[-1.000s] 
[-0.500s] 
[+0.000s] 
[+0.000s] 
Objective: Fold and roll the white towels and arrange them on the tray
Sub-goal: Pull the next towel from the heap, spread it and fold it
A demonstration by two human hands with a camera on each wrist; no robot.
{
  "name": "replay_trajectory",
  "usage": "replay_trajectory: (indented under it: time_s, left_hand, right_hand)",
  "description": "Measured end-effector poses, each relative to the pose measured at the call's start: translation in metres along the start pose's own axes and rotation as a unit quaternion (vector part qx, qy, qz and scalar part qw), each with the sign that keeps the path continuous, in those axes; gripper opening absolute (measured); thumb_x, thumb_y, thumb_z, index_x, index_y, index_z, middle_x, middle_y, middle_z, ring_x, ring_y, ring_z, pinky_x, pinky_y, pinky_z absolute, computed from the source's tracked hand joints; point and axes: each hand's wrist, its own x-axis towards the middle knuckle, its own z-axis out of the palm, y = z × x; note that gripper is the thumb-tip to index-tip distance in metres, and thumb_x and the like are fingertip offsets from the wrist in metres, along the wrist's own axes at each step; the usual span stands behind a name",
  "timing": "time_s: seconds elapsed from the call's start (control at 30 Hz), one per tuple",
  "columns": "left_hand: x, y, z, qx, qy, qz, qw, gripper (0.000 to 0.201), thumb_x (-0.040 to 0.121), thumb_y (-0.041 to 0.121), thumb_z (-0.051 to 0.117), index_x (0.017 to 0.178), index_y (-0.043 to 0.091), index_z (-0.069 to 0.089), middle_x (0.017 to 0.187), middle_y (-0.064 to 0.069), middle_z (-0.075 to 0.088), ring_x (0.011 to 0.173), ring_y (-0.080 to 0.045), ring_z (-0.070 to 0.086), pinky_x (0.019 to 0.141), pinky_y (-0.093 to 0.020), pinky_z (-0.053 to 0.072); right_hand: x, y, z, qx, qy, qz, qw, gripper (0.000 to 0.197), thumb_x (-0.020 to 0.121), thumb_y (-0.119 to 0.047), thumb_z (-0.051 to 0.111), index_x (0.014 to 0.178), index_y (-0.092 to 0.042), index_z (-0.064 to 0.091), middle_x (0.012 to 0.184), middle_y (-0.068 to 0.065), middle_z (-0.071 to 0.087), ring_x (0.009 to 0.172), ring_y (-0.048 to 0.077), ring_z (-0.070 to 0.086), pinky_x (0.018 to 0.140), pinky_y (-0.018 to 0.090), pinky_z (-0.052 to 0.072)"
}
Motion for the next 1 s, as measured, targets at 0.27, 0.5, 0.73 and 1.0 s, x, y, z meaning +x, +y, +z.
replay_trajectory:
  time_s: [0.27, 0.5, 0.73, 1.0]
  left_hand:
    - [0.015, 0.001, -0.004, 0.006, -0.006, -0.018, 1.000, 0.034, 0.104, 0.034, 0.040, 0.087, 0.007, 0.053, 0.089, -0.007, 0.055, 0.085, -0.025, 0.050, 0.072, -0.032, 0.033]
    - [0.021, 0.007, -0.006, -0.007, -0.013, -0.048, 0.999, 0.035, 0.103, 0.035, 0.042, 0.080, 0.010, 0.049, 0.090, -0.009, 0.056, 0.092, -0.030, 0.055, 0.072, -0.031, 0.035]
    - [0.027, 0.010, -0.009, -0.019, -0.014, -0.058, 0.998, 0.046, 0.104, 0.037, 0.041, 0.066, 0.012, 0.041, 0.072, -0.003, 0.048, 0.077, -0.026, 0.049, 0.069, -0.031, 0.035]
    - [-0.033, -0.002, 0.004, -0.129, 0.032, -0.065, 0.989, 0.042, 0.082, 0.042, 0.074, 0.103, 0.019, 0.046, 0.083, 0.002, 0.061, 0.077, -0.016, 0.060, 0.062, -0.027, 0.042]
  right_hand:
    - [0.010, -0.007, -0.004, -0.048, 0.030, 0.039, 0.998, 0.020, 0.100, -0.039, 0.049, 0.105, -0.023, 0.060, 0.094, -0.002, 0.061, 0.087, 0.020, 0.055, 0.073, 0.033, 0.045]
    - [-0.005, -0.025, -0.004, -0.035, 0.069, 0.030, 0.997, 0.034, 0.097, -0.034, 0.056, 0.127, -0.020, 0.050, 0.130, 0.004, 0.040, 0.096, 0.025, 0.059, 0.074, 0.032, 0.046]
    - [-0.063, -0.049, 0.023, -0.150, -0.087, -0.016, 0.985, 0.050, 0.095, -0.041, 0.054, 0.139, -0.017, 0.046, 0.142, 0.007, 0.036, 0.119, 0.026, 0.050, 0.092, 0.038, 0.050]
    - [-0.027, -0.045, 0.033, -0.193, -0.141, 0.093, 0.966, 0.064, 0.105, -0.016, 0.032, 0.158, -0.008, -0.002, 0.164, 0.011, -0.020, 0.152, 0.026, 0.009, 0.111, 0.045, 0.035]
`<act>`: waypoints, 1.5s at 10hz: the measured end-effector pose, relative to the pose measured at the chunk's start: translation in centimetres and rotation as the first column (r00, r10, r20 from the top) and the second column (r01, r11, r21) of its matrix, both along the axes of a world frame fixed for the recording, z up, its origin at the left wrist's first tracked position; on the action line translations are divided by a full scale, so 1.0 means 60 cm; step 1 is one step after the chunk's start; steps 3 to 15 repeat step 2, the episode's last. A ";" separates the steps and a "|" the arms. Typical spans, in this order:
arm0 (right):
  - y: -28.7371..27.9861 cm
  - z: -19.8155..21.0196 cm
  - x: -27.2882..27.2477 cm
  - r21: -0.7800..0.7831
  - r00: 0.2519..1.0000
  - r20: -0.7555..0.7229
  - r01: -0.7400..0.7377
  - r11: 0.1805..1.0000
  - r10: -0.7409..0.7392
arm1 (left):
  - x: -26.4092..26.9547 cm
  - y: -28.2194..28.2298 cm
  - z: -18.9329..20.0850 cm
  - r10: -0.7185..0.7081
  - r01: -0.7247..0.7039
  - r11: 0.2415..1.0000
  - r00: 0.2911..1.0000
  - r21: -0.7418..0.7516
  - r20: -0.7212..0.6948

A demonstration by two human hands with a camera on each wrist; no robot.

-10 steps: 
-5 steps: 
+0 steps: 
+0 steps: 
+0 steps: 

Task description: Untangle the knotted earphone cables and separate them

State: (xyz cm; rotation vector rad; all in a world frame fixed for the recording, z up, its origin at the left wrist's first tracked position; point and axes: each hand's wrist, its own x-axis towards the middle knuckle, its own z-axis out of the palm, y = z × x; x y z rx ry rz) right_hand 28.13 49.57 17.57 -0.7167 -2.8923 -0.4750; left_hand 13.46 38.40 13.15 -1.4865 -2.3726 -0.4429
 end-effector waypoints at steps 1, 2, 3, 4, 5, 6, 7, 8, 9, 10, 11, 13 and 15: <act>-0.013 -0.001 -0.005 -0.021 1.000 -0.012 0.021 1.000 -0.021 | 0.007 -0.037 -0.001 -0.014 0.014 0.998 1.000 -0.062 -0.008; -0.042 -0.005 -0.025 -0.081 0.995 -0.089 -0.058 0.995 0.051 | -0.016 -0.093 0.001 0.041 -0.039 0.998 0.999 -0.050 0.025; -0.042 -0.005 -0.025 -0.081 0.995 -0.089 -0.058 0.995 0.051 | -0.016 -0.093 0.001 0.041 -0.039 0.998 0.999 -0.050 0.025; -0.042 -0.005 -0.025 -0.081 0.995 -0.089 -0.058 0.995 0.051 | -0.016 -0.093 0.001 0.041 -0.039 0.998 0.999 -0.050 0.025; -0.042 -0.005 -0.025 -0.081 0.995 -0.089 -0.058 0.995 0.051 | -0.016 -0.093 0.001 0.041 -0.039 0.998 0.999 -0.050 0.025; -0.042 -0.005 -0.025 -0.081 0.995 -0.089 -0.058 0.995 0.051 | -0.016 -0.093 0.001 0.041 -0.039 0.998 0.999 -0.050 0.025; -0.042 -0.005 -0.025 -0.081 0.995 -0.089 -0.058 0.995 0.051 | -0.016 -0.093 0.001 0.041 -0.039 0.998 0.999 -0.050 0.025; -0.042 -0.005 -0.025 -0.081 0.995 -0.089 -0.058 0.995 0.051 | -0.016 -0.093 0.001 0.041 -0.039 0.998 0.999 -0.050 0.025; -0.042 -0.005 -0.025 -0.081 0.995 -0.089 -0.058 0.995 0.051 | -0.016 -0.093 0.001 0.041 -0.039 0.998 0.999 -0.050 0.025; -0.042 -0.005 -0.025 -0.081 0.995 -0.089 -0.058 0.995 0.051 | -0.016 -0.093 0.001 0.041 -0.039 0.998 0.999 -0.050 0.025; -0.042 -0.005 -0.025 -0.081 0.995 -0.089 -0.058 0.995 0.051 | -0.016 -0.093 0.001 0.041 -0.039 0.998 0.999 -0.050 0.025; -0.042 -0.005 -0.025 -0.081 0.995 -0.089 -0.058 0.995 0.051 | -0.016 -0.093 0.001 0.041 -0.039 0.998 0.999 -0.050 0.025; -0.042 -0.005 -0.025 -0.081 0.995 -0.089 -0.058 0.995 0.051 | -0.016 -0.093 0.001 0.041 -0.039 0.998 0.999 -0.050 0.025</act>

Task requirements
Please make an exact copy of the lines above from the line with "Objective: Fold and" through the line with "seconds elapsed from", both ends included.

Reply to the task
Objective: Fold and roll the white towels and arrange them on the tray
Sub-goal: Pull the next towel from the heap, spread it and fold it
A demonstration by two human hands with a camera on each wrist; no robot.
{
  "name": "replay_trajectory",
  "usage": "replay_trajectory: (indented under it: time_s, left_hand, right_hand)",
  "description": "Measured end-effector poses, each relative to the pose measured at the call's start: translation in metres along the start pose's own axes and rotation as a unit quaternion (vector part qx, qy, qz and scalar part qw), each with the sign that keeps the path continuous, in those axes; gripper opening absolute (measured); thumb_x, thumb_y, thumb_z, index_x, index_y, index_z, middle_x, middle_y, middle_z, ring_x, ring_y, ring_z, pinky_x, pinky_y, pinky_z absolute, computed from the source's tracked hand joints; point and axes: each hand's wrist, its own x-axis towards the middle knuckle, its own z-axis out of the palm, y = z × x; note that gripper is the thumb-tip to index-tip distance in metres, and thumb_x and the like are fingertip offsets from the wrist in metres, along the wrist's own axes at each step; the usual span stands behind a name",
  "timing": "time_s: seconds elapsed from the call's start (control at 30 Hz), one per tuple",

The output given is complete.